Post by Father on Jun 12, 2015 20:09:47 GMT 1
This is primarily a condensed guide to how the rules works, there is little new here, though in case of doubt this is the official interpretation of how it works, seeing that even somewhat seasoned players sometimes err on these things, it may be a good idea to refer to this text when in doubt.
The Basic Test
For any kind of test, the following steps are followed:
1. Roll an amount of dice equal to the sum of the test dice and bonus dice
2. Discard an amount of dice equal to the sum of the bonus dice and penalty dice
3. Apply any modifiers to the test.
4. Compare the result with the difficulty.

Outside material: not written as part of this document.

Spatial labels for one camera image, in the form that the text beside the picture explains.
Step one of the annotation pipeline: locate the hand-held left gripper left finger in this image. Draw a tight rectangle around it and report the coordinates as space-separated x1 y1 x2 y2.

Typically, a difficulty is given by the narrator for a given task, ranging from automatic (0) to heroic (21). If you succeed, you gain a number of degrees of success based on by how much you beat the result with:
0-4: 1 degree
5-9: 2 degrees
10-14: 3 degrees
15+: 4 degrees
Two other kinds of tests are also worth mentioning:
A Competition Test is one where two or more characters each roll against the same difficulty and compares results, whoever gains the most degrees of success wins, while an equal amount of degrees is typically a tie.

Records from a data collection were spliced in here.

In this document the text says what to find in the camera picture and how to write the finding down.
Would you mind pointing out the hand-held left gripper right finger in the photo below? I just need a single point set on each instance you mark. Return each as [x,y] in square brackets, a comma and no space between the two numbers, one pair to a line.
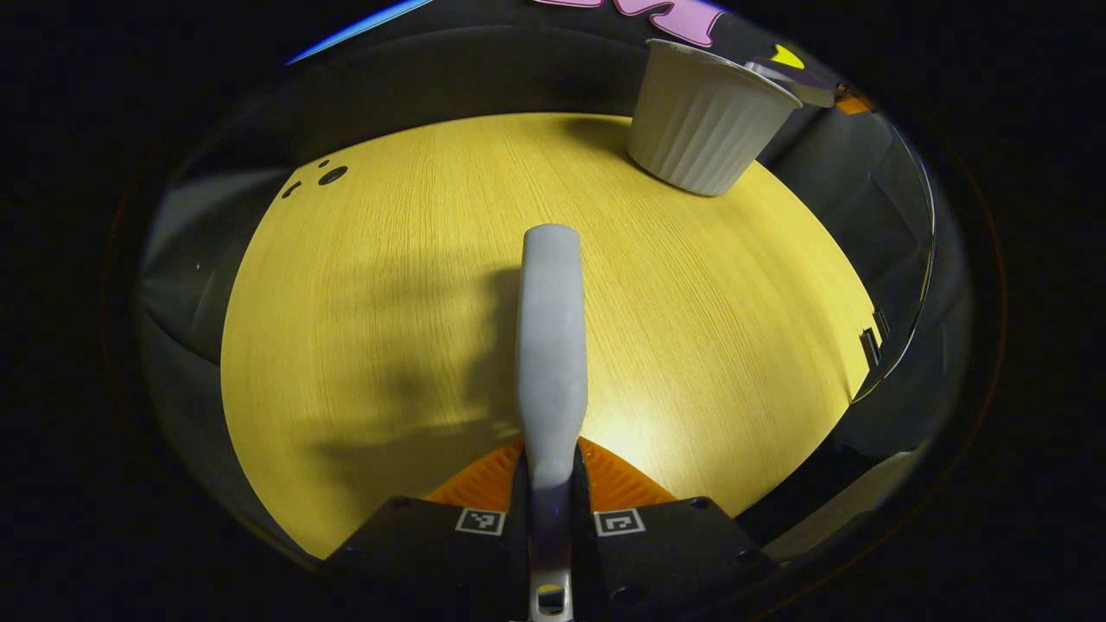
[674,553]

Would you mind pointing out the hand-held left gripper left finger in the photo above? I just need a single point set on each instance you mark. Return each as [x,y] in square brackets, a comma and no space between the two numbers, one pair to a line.
[432,553]

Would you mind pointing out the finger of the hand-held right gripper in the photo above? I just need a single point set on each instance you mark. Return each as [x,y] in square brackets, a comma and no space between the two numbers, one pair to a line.
[854,104]

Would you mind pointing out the white ribbed garbage bin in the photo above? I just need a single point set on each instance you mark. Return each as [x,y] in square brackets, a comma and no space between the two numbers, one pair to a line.
[704,121]

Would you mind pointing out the grey small broom black bristles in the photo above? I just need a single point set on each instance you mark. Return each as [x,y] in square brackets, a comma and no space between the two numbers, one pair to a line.
[551,345]

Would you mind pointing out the small black bracket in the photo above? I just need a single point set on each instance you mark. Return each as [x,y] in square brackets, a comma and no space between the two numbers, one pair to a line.
[873,341]

A Conflict Test is one where a character use an ability against another character. This may be to swing a sword past his shield or to sneak past undetected. The test is made against the relevant passive defense of the character in question, such as combat defense against attacks and passive awareness against sneaking. Sometimes an opposed roll is used instead. For example, the guard that a character is trying to sneak past is actively searching, the guard rolls awareness-notice, and that is the difficulty rather than the passive awareness.
Test Dice
These are the kept dice (though see penalty dice below). You have a number of these equal to the rank in the ability tested. Fighting 5D, for example means that you have 5 ranks in Fighting, and thus roll 5 test dices with fighting. Sometimes, you gain additional test dice. Noted as +XD, these are added. If you use reckless attack, you gain +1D, and would thus roll 6D on that fighting test, plus any additional test dices you could gather from other factors.
Bonus Dice
These are unkept dice. You have a number of these equal to the applicable specialty for the test in question. You may for example have Fighting 5D, Long Blades 3B. You roll the 5 test dices for the longsword as usual, but in addition, you also roll the 3 bonus dices, for 8 dice total. But bonus dices are unkept dice, so you only get to keep the 5 dice with the highest result. Some circumstances may alter the amount of bonus dice you get. If for example, you wield a bastard sword with it's training penalty of -1B, you roll one less bonus dice than you would have (so 5 kept and 2 unkept), if you took the aim action, you'd get +1B (for 5 kept and 4 unkept), and if you had animal handling 3 and were on horseback, you would gain an additional +3B. However, you may not have more bonus dice than test dice on a roll (some qualities and other factors allows you to circumvent this in specific cases, mind). So you remain capped at 5D+5B, if however, you use reckless attack, you have (5+1=6)D, which would allow you to roll 6D+6B.
Penalty Dice
These are additional unkept dice. Noted as -#D. If you have Fighting 5D, Long Blades 3B, and are using the charge action (which bestows a -1D on your attack) you roll 5D+3B as normal, roll all eight dice, remove the 3 lowest, as normal. And then you remove an additional dice because of the penalty. Essentially you roll eight dices and keep the four highest. Keep in mind that penalty dice does not reduce the cap on bonus dice. If you were charging on horseback as in the above example, you would roll 5D+5B and then apply the penalty dice after, effectively rolling 10 dice and keeping the 4 highest.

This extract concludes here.